それらフラワープリントを用いたアイテムのスタイリングも、儚げな印象をさらに強める。ノースリーブのトップスやジャケットの上から、フラワープリントのシャツを左肩のみに引っ掛けるだけのスタイリングに、僕は「美しい気怠さ」という言葉が浮かび上がる。

調和が見事な完成したエレガンスとは少しズレた、完璧さへのほんの少しの抵抗。完璧に整えられたファッションだけが美しいのではなく、崩された服とスタイルの中にも美は存在する。僕の解釈にはなるが、そんなメッセージ性がささやかに感じられたルックに、ファッションコンテクスト的に新鮮な美意識を捉える。

話をモードの醍醐味に少し移そう。

2012AWシーズンに披露されたラフ・シモンズ(Raf Simons)による最後の「ジル・サンダー(Jil Sander)」はあまりに美しく、ショーのフィナーレで涙が滲むほどで、デムナ・ヴァザリア(Demna Gvasalia)在籍時の「ヴェトモン(Vetements)」は美醜の醜を見せつけ、「これが美しいと言うのか!」という強烈な怒りを感じるほどに、デムナの美意識に心揺さぶられた。純粋な感動であれ、怒りであれ、強烈に心揺さぶられるコレクションがある。それがモードの醍醐味だ。

しかし、僕はドゥのコレクションから、ラフやデムナのような激しい衝動を感じたことは一度もなかった。ドゥのコレクションは、いわば優等生に感じられる。それが物足りなく思うことが多々あるが、今はそれが時代の正解なのではないかとも感じる。

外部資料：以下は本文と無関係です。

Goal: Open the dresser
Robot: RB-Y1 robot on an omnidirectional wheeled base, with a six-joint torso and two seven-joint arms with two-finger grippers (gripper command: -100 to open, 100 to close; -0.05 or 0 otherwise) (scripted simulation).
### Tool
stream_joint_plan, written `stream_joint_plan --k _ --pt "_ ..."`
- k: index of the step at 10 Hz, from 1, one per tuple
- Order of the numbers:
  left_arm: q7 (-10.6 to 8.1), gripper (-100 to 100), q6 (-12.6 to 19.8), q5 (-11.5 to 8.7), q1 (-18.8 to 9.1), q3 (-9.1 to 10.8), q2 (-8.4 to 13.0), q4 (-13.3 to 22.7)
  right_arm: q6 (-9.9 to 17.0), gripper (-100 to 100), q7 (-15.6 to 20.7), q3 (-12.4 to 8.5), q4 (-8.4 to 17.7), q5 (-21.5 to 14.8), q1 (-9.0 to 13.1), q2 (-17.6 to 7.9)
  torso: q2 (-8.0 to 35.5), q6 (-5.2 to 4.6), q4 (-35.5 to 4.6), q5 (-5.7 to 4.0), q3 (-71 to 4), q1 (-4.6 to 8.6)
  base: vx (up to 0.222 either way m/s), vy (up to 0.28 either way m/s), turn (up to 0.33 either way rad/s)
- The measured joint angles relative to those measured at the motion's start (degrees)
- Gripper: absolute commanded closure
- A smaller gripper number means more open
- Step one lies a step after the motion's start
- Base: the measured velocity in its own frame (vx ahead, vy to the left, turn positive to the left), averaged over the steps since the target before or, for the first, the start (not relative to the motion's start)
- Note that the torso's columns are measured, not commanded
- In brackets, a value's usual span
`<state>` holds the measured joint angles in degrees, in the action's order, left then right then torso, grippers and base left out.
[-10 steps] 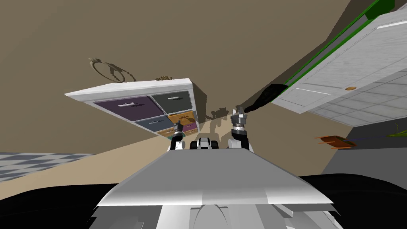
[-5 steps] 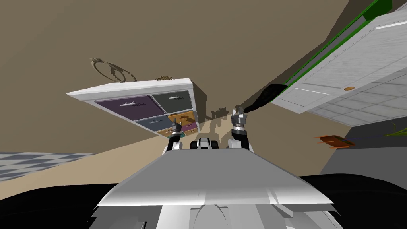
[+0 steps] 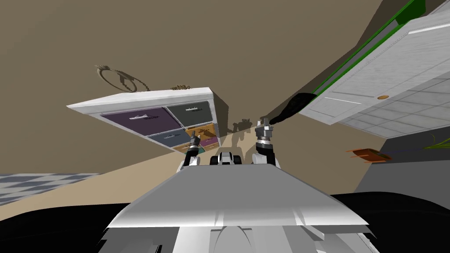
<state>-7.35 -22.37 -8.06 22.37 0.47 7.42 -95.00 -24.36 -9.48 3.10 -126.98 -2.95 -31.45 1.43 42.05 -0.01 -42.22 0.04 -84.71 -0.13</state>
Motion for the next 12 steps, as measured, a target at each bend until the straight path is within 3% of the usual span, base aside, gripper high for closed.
stream_joint_plan --k 6,8,9,12 --pt "-0.1 -100 -0.7 0.0 -0.6 -0.19 -7.3 0.6 0.0 0 0.0 0.0 0.0 0.0 0.0 0.0 0.2 0.01 -0.1 -0.04 0.1 0.12 0.007 0.005 0.001" --pt "0.0 -100 -0.1 0.0 -0.4 -0.15 -7.5 -0.3 0.0 0 0.0 0.0 0.0 0.0 0.0 0.0 0.0 0.01 0.0 -0.02 0.0 0.04 0.049 0.016 -0.007" --pt "0.02 100 0.1 0.0 -0.4 -0.14 -7.5 -0.4 0.0 0 0.0 0.0 0.0 0.0 0.0 0.0 0.1 0.01 0.0 -0.02 0.1 0.1 0.006 0.002 0.001" --pt "0.08 100 0.2 0.0 0.2 -0.31 -7.4 -1.3 0.0 0 0.0 0.0 0.0 0.0 0.0 0.0 0.7 -0.05 -0.2 -0.05 0.4 0.35 -0.127 -0.054 0.014"
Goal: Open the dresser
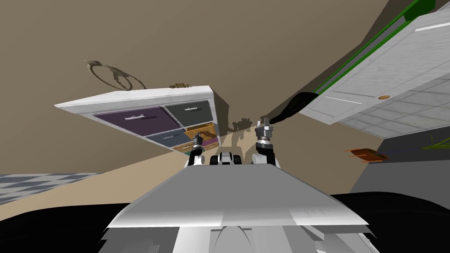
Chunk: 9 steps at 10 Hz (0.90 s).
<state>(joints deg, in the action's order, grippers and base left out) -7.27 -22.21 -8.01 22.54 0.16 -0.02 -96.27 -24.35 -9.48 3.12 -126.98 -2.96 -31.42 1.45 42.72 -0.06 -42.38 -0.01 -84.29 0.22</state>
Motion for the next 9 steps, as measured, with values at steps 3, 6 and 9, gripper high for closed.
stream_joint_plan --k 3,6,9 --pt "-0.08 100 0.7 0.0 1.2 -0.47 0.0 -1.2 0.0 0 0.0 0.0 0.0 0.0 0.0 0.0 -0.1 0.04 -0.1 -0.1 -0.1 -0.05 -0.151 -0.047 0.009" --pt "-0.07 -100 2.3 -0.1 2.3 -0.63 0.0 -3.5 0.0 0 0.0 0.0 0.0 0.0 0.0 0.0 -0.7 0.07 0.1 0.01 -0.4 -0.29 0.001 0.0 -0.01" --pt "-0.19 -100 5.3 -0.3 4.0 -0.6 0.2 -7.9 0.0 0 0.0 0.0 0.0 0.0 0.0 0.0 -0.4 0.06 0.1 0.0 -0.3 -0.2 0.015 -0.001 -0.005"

コロナ禍によって、人々は自分が何を一番大切にしているかを改めて実感したはずだ。そんな時代に、ある一つのスタイルで時代を引っ張ろうとするのは、いさかか強引なのかもしれない。人はとびっきりに先進的なスタイルよりも、自分がこれまで愛してきたスタイルをより大切にするのではないか。誰のために、何のために、どんな服を作るのか。ファッションデザインの根本である「For you」に立ち返り、より個人に特化したパーソナルなコレクションを披露する時代が、今ではないだろうか。

その意味で、ドゥは自分の愛する女性像が明確に感じられ、その女性たちが喜ぶ服とは何か、どんな服がその女性たちをより輝いて見せるか、そこをひたすら探究しているように思えるのだ。新しい美意識をファッションの文脈に刻むというより、これまでにあった既存の美意識を、ニュアンスを新鮮にして新しく見せる。そんなコンパクトなアプローチが、ドゥのデザイン手法だと僕は感じる。おそらくドゥのコレクションは、ヴェトモンのように時代を席巻する世界の王者にはならないだろう。しかし、ドゥが探究した服によって幸福になる人が、世界には確かにいる。そのことをブランドの人気が証明している。

混迷の時代に注目される才能は、美しい気怠さで、ささやかにファッションの見え方を変えていく。